Tek-Tips is the largest IT community on the Internet today!

Members share and learn making Tek-Tips Forums the best source of peer-reviewed technical information on the Internet!

  • Congratulations biv343 on being selected by the Tek-Tips community for having the most helpful posts in the forums last week. Way to Go!

occurence of substrings in another string

Status
Not open for further replies.

davikokar

Technical User
May 13, 2004
523
IT
hallo,
i have to find the longest substring of one string into another string.
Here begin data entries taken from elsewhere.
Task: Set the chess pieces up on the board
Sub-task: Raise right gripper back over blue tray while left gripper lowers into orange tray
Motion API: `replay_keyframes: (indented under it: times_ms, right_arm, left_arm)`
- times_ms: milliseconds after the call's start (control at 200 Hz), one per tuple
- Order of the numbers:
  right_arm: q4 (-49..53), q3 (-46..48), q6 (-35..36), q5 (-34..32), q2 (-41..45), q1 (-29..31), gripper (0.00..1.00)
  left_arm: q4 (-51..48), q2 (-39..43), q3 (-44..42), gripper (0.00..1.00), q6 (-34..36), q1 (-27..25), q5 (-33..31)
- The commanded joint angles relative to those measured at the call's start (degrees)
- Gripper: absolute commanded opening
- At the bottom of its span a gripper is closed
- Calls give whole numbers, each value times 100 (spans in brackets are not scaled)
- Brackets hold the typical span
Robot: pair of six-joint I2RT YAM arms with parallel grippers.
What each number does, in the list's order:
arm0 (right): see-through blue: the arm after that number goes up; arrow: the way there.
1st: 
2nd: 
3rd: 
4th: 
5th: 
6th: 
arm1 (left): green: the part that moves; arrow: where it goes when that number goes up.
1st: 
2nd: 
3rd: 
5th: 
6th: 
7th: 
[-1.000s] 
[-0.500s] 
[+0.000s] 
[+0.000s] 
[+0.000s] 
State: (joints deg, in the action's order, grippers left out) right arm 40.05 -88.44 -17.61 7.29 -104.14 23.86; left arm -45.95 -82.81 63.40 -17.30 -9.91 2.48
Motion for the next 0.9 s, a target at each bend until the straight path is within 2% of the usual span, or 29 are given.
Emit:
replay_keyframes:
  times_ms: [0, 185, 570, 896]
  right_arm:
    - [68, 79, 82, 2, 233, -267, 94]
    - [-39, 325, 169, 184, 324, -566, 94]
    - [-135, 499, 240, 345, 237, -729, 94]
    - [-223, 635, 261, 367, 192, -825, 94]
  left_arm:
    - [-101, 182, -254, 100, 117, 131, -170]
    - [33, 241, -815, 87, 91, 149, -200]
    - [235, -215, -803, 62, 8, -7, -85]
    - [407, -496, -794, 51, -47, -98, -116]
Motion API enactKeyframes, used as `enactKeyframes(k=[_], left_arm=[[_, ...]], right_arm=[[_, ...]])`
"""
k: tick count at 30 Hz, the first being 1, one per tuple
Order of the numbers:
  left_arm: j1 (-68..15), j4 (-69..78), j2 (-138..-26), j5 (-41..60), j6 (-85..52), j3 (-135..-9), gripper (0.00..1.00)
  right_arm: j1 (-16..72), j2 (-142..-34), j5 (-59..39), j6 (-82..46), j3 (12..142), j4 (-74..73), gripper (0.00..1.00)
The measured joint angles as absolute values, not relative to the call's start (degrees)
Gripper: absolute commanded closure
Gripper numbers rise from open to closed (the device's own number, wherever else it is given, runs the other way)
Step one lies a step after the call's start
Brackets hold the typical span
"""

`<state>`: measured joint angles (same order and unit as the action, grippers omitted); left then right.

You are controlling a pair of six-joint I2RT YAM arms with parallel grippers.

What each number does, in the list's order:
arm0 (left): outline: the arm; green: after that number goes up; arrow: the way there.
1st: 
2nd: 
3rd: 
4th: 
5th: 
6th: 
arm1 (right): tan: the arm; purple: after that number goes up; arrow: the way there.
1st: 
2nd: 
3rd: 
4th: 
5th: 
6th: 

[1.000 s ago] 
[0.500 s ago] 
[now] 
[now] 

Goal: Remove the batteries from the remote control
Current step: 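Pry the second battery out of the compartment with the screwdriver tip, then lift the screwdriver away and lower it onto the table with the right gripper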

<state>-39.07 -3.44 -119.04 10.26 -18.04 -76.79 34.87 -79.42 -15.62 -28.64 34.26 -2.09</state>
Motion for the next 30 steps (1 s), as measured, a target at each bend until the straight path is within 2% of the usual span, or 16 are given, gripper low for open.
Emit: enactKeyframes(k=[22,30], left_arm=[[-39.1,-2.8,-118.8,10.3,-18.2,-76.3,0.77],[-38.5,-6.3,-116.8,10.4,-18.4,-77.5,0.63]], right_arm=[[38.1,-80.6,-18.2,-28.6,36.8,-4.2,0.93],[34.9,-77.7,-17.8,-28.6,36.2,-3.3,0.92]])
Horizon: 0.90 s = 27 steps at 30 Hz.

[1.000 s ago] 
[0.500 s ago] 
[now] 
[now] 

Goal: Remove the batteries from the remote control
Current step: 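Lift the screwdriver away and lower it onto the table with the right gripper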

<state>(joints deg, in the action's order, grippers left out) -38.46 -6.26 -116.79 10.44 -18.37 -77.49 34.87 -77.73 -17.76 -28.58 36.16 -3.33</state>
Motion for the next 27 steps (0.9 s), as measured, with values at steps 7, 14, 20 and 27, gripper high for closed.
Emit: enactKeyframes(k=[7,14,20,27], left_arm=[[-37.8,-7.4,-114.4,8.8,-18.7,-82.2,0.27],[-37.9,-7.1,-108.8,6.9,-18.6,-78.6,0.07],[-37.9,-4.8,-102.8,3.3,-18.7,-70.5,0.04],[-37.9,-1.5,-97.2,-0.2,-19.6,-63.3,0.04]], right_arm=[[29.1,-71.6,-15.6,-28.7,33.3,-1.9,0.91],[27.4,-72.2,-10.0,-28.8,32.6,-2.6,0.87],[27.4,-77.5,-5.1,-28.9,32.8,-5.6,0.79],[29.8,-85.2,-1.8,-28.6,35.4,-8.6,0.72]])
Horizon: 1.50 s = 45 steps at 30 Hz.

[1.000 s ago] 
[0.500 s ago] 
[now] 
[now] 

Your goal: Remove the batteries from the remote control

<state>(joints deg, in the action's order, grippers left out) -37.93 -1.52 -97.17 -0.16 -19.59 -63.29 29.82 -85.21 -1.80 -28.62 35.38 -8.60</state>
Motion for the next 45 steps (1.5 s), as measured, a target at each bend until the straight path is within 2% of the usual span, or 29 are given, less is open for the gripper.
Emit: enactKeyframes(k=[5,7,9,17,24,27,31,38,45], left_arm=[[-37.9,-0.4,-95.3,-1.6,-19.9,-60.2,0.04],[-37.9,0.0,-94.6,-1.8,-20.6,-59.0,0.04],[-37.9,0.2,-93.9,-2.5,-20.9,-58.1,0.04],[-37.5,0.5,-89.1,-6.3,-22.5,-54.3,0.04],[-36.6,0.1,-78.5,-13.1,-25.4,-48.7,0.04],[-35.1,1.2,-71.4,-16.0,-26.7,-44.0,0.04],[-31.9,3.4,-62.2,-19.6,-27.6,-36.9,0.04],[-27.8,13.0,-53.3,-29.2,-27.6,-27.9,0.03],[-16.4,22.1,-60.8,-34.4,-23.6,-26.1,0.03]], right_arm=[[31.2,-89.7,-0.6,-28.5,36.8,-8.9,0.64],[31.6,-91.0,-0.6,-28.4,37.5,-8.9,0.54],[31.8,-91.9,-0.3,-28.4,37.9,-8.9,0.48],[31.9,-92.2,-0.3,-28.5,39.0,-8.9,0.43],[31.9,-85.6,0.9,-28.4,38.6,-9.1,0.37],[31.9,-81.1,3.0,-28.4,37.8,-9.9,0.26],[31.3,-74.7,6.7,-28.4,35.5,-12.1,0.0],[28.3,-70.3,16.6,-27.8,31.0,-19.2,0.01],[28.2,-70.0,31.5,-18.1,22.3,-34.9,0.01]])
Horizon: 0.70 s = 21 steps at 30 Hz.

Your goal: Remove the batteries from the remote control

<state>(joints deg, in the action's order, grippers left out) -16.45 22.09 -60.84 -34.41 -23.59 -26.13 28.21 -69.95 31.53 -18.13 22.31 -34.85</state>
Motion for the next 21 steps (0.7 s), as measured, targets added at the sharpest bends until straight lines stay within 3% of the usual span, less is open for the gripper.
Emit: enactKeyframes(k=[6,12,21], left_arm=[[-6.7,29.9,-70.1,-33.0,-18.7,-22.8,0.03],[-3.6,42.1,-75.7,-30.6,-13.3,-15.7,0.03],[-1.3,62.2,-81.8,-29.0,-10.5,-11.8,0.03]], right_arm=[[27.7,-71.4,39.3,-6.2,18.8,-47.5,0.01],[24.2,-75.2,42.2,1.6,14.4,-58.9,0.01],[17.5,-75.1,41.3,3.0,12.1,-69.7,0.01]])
The substrings must all start with the first character, like this:

String to be found: "ABDC", I have to find "A", "AB", "ABC", "ABCD"

String to be searched:
ACDBDDDBCAB

--> in this case the output should be "AB", because is the longest occurence.

Does anyone has a suggestion on how to proceed or have some code that does something similar? thanks for help
 
karerda,
If string and substring are relatively short you could use a function based on [tt]InStr()[/tt].
Code:
Public Function LongestSubstring(StringToSearch As String, SubString As String) As String
  Dim intLength As Integer, intStart As Integer
  Dim strSub As String
  For intLength = Len(SubString) To 1 Step -1
    strSub = Left$(SubString, intLength)
    intStart = InStr(1, StringToSearch, strSub)
    If intStart <> 0 Then
      LongestSubstring = Mid$(StringToSearch, intStart, intLength)
      Exit Function
    End If
  Next intLength
End Function

Hope this helps,
CMP

[small]For the best results do what I'm thinking, not what I'm saying.[/small]
(GMT-07:00) Mountain Time (US & Canada)
 
There are a few ways to do this. The first way I'll show you is the easiest and involves looping through the string:
Code:
Private Sub Command1_Click()
MsgBox FindLongestString(Text1.Text, "ABCD")
End Sub

Private Function FindLongestString(X As String, strFind As String) As String
Dim strBestSoFar                As String
Dim strCurrentMatch             As String
Dim I                           As Long
Dim K()                         As String

ReDim K(Len(X) - 1)

For I = 0 To Len(X) - 1
   K(I) = Mid(X, I + 1, 1)
Next I

For I = LBound(K) To UBound(K)
    strCurrentMatch = IIf(InStr(1, strFind, strCurrentMatch & K(I)) = 1, strCurrentMatch & K(I), vbNullString)
    If Len(strCurrentMatch) > Len(strBestSoFar) Then
    strBestSoFar = strCurrentMatch
    If strBestSoFar = strFind Then Exit For
    End If
Next

FindLongestString = strBestSoFar

End Function
It puts the code into an array and then loops the array checking to see if it's found a matching string. If it has it tries to add the next character and if that doesn't match the find string it will blank it and keep trying. Hope that makes sense, if you need any more explaining just post back.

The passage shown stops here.